Requirement: A faithful transcript of all the lines below, with no pictures, is the goal here.

:::

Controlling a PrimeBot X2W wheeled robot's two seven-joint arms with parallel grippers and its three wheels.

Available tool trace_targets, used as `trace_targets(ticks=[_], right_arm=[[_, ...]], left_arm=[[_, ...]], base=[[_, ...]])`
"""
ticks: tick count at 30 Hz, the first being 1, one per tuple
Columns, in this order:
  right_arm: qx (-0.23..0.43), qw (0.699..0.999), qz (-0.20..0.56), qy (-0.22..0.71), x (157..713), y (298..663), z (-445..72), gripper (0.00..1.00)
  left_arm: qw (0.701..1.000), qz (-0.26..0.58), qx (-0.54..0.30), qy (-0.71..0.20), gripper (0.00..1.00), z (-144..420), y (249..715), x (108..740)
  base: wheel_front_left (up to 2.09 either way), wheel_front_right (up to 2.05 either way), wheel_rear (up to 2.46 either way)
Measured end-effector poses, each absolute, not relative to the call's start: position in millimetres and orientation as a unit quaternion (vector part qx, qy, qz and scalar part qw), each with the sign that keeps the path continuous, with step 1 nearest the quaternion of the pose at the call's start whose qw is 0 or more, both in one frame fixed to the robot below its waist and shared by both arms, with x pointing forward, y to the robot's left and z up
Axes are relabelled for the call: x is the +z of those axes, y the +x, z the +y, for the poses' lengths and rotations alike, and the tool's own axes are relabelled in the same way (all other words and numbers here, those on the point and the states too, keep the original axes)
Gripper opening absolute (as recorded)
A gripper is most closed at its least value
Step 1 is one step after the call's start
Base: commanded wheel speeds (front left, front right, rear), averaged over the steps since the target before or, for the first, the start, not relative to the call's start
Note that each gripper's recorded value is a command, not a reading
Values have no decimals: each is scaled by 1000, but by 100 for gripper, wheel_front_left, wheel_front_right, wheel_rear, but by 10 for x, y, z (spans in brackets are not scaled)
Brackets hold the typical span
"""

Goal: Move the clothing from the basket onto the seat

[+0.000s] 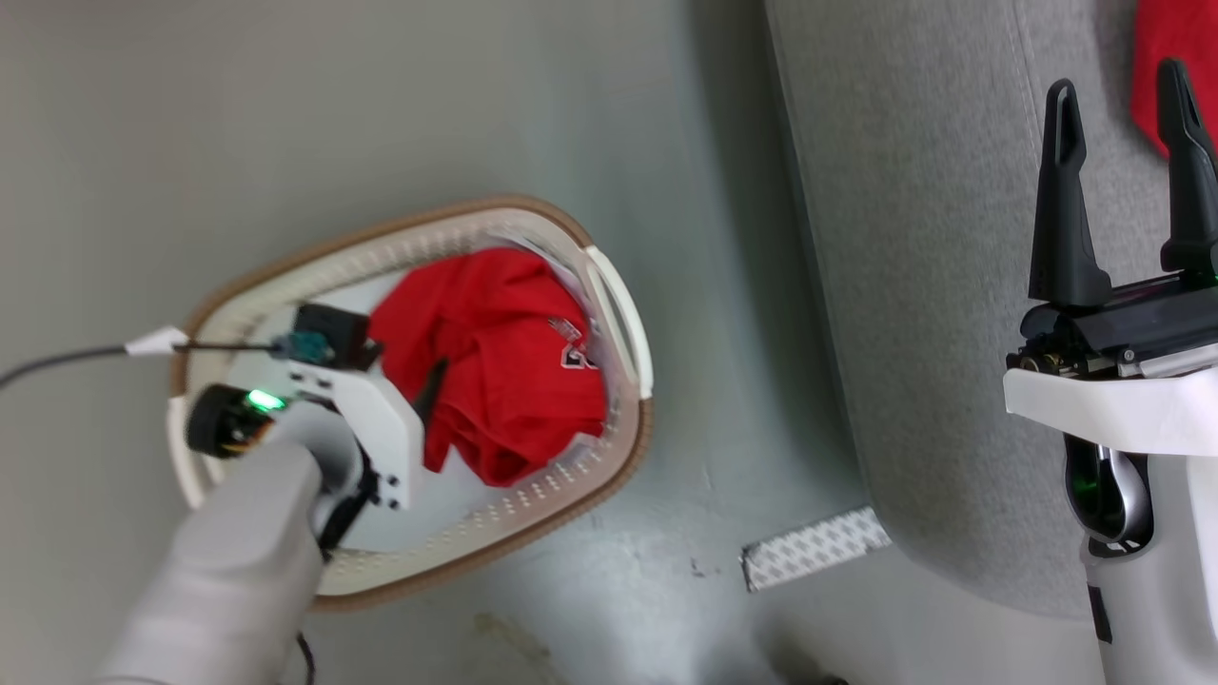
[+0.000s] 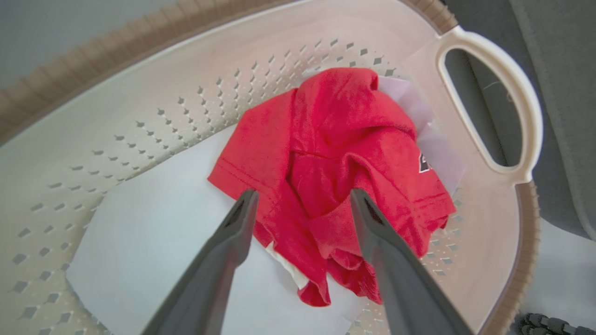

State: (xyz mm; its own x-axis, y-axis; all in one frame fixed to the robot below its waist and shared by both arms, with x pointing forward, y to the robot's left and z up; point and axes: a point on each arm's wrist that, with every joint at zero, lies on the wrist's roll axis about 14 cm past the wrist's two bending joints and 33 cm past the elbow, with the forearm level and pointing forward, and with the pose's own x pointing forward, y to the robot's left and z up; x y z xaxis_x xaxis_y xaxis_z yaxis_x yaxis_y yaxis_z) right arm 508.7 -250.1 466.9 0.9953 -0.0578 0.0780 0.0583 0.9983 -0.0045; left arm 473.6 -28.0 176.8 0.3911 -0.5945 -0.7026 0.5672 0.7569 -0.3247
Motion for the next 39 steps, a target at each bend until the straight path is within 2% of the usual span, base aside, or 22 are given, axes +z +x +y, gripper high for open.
trace_targets(ticks=[5, 10, 12, 13, 14, 19, 23, 24, 25, 26, 34, 39], right_arm=[[-38, 999, -24, -9, 4539, 5086, -2568, 100], [-50, 999, 2, -6, 4328, 5065, -2657, 100], [-53, 999, 6, -6, 4296, 5059, -2673, 100], [-56, 998, 12, -7, 4244, 5050, -2700, 100], [-56, 998, 12, -7, 4244, 5050, -2700, 100], [-57, 998, 21, -6, 4159, 5041, -2699, 100], [-55, 998, 23, -4, 4138, 5045, -2686, 100], [-55, 998, 23, -4, 4135, 5046, -2683, 100], [-54, 998, 24, -4, 4132, 5046, -2679, 100], [-54, 998, 24, -3, 4131, 5047, -2675, 100], [-48, 999, 19, 2, 4180, 5074, -2641, 100], [-47, 999, -6, -9, 4410, 5088, -2646, 100]], left_arm=[[817, 456, -354, -21, 100, -360, 4737, 1552], [776, 509, -373, -26, 100, -516, 4602, 1251], [769, 517, -375, -24, 100, -529, 4580, 1204], [753, 534, -384, -14, 100, -549, 4497, 1118], [753, 534, -384, -14, 100, -549, 4497, 1118], [711, 574, -406, 17, 100, -538, 4233, 987], [707, 573, -414, 18, 100, -557, 4220, 990], [709, 571, -414, 16, 88, -566, 4231, 997], [710, 569, -414, 12, 38, -575, 4243, 1004], [712, 566, -415, 8, 0, -583, 4253, 1012], [736, 534, -416, -8, 0, -615, 4406, 1126], [756, 499, -423, -25, 0, -709, 4450, 1408]], base=[[0, 0, 0], [0, 0, 0], [0, 0, 0], [0, 0, 0], [0, 0, 0], [0, 0, 0], [0, 0, 0], [0, 0, 0], [0, 0, 0], [0, 0, 0], [0, 0, 0], [0, 0, 0]])
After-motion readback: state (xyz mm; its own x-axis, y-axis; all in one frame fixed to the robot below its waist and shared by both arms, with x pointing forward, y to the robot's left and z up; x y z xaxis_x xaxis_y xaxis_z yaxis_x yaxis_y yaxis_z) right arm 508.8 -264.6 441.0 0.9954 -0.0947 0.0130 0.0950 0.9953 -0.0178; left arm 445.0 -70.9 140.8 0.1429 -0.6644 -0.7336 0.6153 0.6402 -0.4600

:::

Answer box:
Controlling a PrimeBot X2W wheeled robot's two seven-joint arms with parallel grippers and its three wheels.

Available tool trace_targets, used as `trace_targets(ticks=[_], right_arm=[[_, ...]], left_arm=[[_, ...]], base=[[_, ...]])`
"""
ticks: tick count at 30 Hz, the first being 1, one per tuple
Columns, in this order:
  right_arm: qx (-0.23..0.43), qw (0.699..0.999), qz (-0.20..0.56), qy (-0.22..0.71), x (157..713), y (298..663), z (-445..72), gripper (0.00..1.00)
  left_arm: qw (0.701..1.000), qz (-0.26..0.58), qx (-0.54..0.30), qy (-0.71..0.20), gripper (0.00..1.00), z (-144..420), y (249..715), x (108..740)
  base: wheel_front_left (up to 2.09 either way), wheel_front_right (up to 2.05 either way), wheel_rear (up to 2.46 either way)
Measured end-effector poses, each absolute, not relative to the call's start: position in millimetres and orientation as a unit quaternion (vector part qx, qy, qz and scalar part qw), each with the sign that keeps the path continuous, with step 1 nearest the quaternion of the pose at the call's start whose qw is 0 or more, both in one frame fixed to the robot below its waist and shared by both arms, with x pointing forward, y to the robot's left and z up
Axes are relabelled for the call: x is the +z of those axes, y the +x, z the +y, for the poses' lengths and rotations alike, and the tool's own axes are relabelled in the same way (all other words and numbers here, those on the point and the states too, keep the original axes)
Gripper opening absolute (as recorded)
A gripper is most closed at its least value
Step 1 is one step after the call's start
Base: commanded wheel speeds (front left, front right, rear), averaged over the steps since the target before or, for the first, the start, not relative to the call's start
Note that each gripper's recorded value is a command, not a reading
Values have no decimals: each is scaled by 1000, but by 100 for gripper, wheel_front_left, wheel_front_right, wheel_rear, but by 10 for x, y, z (spans in brackets are not scaled)
Brackets hold the typical span
"""

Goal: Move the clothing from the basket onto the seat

[+0.000s] 
[+0.000s] 

State: (xyz mm; its own x-axis, y-axis; all in one frame fixed to the robot below its waist and shared by both arms, with x pointing forward, y to the robot's left and z up; point and axes: a point on each arm's wrist that, with every joint at zero, lies on the wrist's roll axis about 14 cm past the wrist's two bending joints and 33 cm past the elbow, with the forearm level and pointing forward, and with the pose's own x pointing forward, y to the robot's left and z up; x y z xaxis_x xaxis_y xaxis_z yaxis_x yaxis_y yaxis_z) right arm 508.7 -250.1 466.9 0.9953 -0.0578 0.0780 0.0583 0.9983 -0.0045; left arm 473.6 -28.0 176.8 0.3911 -0.5945 -0.7026 0.5672 0.7569 -0.3247
Motion for the next 39 steps, a target at each bend until the straight path is within 2% of the usual span, base aside, or 22 are given, axes +z +x +y, gripper high for open.
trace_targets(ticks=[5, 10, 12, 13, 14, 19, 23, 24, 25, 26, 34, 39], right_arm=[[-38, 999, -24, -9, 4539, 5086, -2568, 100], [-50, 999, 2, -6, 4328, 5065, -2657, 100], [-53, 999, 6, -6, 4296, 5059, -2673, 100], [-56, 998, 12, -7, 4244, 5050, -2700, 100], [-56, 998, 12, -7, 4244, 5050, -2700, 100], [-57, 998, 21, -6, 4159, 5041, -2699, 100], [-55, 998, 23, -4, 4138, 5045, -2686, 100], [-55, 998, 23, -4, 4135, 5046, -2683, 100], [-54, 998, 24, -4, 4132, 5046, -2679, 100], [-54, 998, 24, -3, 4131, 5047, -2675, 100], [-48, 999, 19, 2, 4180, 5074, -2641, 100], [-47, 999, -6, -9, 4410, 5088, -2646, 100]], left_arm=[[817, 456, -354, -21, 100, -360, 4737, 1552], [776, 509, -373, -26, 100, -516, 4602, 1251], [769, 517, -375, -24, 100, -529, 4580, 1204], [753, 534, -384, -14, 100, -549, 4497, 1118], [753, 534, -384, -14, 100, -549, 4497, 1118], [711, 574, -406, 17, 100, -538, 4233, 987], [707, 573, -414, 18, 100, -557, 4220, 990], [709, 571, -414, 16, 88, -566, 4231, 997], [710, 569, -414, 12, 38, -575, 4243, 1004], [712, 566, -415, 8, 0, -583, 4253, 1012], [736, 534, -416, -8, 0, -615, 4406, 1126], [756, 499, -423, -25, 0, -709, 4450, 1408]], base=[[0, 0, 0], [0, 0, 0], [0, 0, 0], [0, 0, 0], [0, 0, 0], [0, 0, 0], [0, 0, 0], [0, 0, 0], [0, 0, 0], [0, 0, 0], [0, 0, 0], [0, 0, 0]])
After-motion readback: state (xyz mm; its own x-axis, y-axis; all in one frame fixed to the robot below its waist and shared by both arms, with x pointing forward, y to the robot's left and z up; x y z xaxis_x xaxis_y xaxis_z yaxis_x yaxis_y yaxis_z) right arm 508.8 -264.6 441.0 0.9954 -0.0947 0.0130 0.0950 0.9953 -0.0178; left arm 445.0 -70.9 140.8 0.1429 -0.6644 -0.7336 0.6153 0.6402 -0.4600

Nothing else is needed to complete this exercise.